Je suis peut-être allée trop loin sur ce coup !?


— Je voulais vérifier avec vous que vous aviez réussi à prendre en main les logiciels, s’explique-t-il après un temps de silence.

— Euh, oui, je pense que je devrais m’en sortir, merci.

— Bien. Claudine m’a signalé que vous travaillez à mi-temps à côté et m’a transmis vos horaires. Du coup, j’essayerai de prendre un maximum les appels pendant votre travail. Au-delà, je vous laisserai vous en charger. Cela vous convient ?

— Oui, oui, c’est gentil de votre part. Je ferai mon maximum pour être à la hauteur.

— Bien, je vais vous laisser partir travailler, et vous rappellerai ce soir pour faire un débriefing avec vous.

— Très bien, pas de soucis. Bonne journée à vous.

— Merci à vous aussi.


Sans plus de cérémonie, nous raccrochons. En avisant l’heure, je constate que je ne suis pas vraiment en avance. Il va falloir pédaler un peu plus vite pour le coup !

La matinée se déroule sans accros. Les clients sont souriants et agréables, certains laissant même de petits pourboires. Monsieur Masson tient sa promesse et je ne reçois pas d’appel. Par contre, l’après-midi est beaucoup plus mouvementée. Le téléphone n’arrête pas de sonner pour fixer des rendez-vous ou en déplacer d’autres. Je me vois tenter de répondre à des questions auxquelles je n’ai pas de réponse. Ayant peur d’être maladroite dans mes formules, la rédaction de mail me prend un certain temps également. Le temps me file entre les doigts sans réussir à le retenir pour accomplir sans stress toutes ces tâches.

Comme convenu, il me rappelle vers 19 h pour faire un point sur la journée. Son côté chaleureux ne l’étouffe pas, toutefois, il est moins agressif. Regardons les choses en face, après ma réplique de ce matin, je vais m’estimer heureuse d’avoir toujours le poste !

Lorsque je raccroche, mon frère fait enfin son retour. Le teint rayonnant de bonheur, je ne peux que constater les bienfaits de son week-end entre potes.

— Salut sœurette ! Qu’est-ce que c’est ? demande-t-il en avisant le bazar sur la table.

— Salut frérot. Et bien le traîneau du Père Noël et ses rennes.

— Ah ah ! Je suis plié en deux tellement je ris. Non, mais sans blague. Qu’est-ce que tu fais ?

— J’ai un nouveau boulot !

— Quoi ? Ok, qu’est-ce que tu as fait encore à ce pauvre Marc ? s’exclame-t-il dépité à cette annonce.
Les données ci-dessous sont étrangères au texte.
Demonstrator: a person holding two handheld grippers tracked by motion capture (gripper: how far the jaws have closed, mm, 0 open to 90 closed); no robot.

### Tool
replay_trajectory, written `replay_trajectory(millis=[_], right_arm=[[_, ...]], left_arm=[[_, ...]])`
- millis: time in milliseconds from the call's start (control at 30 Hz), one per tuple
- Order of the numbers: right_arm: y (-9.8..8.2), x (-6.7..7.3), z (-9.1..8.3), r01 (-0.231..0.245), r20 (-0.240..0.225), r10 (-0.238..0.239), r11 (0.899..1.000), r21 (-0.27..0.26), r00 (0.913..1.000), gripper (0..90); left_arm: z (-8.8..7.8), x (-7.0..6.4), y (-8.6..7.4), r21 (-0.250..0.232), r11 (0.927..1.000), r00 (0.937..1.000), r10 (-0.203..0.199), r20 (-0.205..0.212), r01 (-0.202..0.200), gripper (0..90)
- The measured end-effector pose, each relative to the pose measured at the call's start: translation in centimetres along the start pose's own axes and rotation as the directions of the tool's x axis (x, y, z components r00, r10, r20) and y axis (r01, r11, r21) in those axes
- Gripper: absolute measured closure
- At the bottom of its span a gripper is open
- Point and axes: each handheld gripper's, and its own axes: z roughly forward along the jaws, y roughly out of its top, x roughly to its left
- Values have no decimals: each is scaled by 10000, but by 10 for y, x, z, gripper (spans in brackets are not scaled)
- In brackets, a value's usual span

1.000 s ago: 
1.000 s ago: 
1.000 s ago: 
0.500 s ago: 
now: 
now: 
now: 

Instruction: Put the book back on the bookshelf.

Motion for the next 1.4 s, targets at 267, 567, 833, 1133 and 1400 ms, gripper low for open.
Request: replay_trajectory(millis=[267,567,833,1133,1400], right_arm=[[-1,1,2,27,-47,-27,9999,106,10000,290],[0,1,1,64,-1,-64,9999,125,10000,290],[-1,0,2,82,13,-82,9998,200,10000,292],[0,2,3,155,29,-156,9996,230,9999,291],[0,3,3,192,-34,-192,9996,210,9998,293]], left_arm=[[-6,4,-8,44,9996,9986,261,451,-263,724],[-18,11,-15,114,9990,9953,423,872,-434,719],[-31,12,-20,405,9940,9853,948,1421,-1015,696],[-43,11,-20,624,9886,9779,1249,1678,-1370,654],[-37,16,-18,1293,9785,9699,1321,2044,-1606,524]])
Il se saisit de la montagne de manuel posée sur la chaise pour les mettre sur les papiers étalés sur la table, complétant ainsi encore plus le bordel qu’il y a dessus. Puis il prend place à mes côtés. Les sourcils froncés et l’air grave de son visage dénotent au calme de ses gestes. Dans un soupir de résignation, son dos vient s’affaisser contre le dossier. Observant son oeil inquisiteur, je le vois réfléchir à la manière d’aborder le sujet.